Business and Professional Organizations
The strengthening and expansion of Zambia's economy has seen a growth in the number of business and professional organizations in the country.


Chief amongst these are:

  • * The Zambia Association of Chambers of Commerce and Industry (ZACCI)
  • * The Zambia Association of Manufacturers (ZAM)
  • * The Economic Association of Zambia (EAZ)
  • * The Zambia Institute of Certified Accountants (ZICA)

The Zambia Association of Manufacturers in particular represents a large number of companies that can offer a range of supporting services to the mining and minerals industry, thus permitting incoming companies to operate on a low-cost basis.

Due to the monolithic nature of the mining industry in the past (predominantly copper), no Chamber of Mines has been established but the recognition that the current high-level of investment in mining and exploration will lead to the emergence of such an organization is welcomed by the Government.

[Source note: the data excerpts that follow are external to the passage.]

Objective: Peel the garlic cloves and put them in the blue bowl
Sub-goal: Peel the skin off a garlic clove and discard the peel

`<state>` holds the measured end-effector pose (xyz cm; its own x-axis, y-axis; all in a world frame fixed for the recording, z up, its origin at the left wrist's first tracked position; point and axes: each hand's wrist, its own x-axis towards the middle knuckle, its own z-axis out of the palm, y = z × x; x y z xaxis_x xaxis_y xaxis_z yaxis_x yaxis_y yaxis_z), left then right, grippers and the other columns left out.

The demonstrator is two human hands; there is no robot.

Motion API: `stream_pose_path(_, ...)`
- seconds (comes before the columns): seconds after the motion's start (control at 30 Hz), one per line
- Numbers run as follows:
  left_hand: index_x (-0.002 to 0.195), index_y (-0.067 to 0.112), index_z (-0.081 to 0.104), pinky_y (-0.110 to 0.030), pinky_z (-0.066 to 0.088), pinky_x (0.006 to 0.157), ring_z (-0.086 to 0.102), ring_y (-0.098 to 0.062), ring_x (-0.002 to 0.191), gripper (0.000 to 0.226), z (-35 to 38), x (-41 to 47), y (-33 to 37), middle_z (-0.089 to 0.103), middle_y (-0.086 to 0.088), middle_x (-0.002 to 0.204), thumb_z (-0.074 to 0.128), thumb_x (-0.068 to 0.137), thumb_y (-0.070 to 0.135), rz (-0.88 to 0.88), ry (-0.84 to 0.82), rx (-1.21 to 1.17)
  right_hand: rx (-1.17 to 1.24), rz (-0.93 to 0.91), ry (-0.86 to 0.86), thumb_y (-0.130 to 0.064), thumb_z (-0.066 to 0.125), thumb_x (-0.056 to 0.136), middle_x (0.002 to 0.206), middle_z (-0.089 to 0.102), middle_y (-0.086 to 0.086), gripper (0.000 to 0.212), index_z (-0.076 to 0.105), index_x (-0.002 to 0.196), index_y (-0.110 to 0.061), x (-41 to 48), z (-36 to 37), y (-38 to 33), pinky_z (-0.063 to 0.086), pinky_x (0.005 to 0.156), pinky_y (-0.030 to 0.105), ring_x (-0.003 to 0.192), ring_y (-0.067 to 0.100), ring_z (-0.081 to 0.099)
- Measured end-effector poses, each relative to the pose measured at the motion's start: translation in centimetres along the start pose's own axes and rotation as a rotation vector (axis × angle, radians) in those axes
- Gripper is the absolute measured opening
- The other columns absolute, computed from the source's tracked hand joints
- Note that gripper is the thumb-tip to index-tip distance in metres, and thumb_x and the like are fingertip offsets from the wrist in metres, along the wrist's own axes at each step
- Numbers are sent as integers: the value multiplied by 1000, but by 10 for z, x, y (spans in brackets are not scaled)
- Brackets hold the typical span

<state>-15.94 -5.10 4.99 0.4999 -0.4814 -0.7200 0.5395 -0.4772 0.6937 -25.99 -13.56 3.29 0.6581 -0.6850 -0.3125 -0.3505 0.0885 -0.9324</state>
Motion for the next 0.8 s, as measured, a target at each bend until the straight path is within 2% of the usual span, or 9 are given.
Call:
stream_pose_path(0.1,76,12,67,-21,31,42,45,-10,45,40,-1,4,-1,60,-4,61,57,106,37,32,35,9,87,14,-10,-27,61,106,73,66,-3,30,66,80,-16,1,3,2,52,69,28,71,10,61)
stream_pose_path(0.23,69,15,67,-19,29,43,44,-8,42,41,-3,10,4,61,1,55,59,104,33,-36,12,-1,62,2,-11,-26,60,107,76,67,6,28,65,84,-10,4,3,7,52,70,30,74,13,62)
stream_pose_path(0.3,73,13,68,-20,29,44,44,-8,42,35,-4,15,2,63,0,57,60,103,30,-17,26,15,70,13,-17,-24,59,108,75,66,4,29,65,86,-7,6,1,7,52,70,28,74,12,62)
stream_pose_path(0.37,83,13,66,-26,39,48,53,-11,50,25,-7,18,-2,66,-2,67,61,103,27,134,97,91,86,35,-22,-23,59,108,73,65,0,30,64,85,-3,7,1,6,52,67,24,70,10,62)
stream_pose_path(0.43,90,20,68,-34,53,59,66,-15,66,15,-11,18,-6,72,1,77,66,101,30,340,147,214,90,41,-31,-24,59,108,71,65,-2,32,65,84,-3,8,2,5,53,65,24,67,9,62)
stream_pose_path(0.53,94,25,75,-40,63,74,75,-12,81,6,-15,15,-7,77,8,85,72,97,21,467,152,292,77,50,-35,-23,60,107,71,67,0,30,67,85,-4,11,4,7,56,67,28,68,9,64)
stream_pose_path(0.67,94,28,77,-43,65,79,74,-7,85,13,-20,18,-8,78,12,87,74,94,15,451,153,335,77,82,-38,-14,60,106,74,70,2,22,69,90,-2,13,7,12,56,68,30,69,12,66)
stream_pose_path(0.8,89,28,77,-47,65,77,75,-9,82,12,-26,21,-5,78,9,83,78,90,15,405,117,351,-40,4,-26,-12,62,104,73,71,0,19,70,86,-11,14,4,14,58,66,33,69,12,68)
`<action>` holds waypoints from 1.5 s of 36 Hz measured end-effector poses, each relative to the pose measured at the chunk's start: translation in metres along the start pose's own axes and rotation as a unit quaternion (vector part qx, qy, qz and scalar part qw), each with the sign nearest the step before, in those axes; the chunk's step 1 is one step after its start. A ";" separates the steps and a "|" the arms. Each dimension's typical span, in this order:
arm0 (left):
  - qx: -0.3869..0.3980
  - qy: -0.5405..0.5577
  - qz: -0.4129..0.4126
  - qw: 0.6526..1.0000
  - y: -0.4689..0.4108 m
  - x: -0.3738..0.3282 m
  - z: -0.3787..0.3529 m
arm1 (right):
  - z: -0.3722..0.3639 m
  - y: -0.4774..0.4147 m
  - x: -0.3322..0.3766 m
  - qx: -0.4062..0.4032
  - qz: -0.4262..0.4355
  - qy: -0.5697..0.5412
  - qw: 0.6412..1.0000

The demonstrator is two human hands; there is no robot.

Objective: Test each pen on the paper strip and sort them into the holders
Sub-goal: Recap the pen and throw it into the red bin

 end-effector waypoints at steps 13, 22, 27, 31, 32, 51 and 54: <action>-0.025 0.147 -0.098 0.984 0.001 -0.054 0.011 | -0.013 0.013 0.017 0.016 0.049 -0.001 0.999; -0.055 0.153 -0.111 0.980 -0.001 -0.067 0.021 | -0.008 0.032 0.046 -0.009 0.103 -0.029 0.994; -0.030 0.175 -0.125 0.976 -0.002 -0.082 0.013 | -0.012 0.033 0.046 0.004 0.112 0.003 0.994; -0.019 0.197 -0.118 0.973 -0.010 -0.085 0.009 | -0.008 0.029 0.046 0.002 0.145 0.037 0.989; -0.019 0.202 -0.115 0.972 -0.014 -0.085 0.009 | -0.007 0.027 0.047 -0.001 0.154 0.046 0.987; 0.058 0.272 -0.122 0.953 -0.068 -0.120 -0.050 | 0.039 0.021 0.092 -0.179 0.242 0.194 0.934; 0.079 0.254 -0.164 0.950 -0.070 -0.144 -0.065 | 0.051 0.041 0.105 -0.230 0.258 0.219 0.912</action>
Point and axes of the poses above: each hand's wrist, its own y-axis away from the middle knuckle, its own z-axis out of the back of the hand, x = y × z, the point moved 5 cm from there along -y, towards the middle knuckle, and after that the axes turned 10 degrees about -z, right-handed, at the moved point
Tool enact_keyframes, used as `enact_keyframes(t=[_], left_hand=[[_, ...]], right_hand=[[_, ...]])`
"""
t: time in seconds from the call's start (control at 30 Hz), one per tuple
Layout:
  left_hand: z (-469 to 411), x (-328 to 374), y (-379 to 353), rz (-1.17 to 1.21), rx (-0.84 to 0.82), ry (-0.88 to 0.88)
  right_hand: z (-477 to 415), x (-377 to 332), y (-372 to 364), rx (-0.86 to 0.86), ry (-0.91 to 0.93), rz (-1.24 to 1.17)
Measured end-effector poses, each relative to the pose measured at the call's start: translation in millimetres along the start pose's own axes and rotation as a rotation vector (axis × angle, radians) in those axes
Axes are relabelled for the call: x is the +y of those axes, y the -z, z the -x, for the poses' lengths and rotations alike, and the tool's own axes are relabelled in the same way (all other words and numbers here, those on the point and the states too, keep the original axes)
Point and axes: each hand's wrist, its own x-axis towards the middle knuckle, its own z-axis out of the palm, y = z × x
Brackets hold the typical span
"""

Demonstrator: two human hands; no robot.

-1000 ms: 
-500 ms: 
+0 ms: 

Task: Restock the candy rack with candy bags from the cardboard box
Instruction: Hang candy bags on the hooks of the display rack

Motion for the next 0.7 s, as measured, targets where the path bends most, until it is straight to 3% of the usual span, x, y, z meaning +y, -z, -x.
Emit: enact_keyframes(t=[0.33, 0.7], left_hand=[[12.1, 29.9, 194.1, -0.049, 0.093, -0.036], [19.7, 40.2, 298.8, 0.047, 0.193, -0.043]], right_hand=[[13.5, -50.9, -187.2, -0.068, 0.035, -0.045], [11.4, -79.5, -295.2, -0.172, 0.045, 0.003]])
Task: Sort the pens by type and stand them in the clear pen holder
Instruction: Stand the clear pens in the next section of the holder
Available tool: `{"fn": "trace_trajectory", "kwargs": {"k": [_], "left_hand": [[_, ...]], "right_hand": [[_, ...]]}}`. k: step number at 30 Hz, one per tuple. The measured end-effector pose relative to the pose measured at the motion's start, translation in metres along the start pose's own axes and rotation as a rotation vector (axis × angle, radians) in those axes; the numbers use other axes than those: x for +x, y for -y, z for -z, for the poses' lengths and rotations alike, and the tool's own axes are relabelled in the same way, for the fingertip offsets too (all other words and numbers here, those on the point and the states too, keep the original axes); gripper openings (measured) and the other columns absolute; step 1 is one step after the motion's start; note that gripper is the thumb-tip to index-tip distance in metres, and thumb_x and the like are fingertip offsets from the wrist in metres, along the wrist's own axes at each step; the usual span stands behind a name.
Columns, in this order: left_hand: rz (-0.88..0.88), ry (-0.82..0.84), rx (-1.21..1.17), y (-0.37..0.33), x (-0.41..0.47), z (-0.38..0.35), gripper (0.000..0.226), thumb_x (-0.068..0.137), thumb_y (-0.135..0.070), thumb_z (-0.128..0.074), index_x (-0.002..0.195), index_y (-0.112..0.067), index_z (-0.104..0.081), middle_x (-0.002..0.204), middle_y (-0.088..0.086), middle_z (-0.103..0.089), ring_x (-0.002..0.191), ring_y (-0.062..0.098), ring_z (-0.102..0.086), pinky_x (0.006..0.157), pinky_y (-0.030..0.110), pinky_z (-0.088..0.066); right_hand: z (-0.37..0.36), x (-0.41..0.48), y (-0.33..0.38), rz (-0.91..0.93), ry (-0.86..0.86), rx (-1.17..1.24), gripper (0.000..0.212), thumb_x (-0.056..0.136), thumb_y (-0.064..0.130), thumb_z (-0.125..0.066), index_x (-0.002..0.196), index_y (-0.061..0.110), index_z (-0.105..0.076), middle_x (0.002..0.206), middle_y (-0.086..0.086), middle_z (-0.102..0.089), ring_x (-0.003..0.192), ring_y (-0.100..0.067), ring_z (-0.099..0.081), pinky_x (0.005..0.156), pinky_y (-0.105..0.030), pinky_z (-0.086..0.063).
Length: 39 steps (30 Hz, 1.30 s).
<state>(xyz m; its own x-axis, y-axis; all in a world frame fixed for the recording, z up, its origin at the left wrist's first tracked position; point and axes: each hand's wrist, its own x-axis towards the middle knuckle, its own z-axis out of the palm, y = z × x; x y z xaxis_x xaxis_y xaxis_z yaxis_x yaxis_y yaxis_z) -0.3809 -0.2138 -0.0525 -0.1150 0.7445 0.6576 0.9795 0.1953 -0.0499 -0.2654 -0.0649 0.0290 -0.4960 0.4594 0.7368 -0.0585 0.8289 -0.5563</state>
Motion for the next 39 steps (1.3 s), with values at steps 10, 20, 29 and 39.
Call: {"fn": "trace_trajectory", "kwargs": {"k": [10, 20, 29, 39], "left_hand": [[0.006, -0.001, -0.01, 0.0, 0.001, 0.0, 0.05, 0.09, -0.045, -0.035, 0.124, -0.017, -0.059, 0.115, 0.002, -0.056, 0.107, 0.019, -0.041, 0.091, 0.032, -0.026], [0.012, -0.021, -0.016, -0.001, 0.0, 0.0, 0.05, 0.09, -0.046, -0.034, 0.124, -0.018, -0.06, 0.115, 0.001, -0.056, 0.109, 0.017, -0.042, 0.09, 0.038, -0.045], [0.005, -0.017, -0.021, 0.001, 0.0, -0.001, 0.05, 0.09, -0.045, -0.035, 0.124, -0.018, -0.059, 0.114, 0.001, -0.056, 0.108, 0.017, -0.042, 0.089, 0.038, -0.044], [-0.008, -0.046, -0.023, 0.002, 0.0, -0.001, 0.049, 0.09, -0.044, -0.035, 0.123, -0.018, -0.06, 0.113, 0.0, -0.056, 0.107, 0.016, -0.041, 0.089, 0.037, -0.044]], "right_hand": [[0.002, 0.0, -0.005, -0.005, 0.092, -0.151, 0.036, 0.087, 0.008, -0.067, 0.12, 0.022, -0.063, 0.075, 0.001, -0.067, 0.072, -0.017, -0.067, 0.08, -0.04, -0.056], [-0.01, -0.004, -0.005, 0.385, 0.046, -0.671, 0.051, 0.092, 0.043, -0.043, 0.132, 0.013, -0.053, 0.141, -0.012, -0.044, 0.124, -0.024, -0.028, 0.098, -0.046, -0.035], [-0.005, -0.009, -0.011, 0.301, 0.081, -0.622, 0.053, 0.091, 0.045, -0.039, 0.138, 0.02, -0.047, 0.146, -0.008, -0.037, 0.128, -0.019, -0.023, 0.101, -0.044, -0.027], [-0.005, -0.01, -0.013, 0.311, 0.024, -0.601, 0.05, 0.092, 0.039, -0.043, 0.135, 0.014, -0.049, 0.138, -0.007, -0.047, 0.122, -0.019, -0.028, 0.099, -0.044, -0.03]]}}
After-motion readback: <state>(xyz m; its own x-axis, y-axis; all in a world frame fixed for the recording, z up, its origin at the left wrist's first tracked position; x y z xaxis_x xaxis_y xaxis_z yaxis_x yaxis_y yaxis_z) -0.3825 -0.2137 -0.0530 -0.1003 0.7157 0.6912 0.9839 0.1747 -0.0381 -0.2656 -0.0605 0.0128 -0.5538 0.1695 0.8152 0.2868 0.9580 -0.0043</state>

Reforms in the agricultural sector are also relatively slow. Despite a good national policy document, actual implementation on the field continues to promote a dominant public sector over private-sector participation. The sector is still characterised by limited levels of public investments in key activities such as livestock extension, support to crops other than maize, and support to research and development, and by the dominance of input and output marketing subsidies (more than 70% of budgetary resources). There is an apparent parallel growth of the private sector, devoid of public support systems. Outgrower schemes offer an opportunity to address some of the perennial constraints to agricultural growth. The land market is growing and large-scale farming enterprises are expanding, but more than 90% of the land is still under traditional property. Yields and productivity have not improved, and the agricultural sector remains stagnant. Its contribution to GDP revolves around 15% when it could rise potentially to 25%.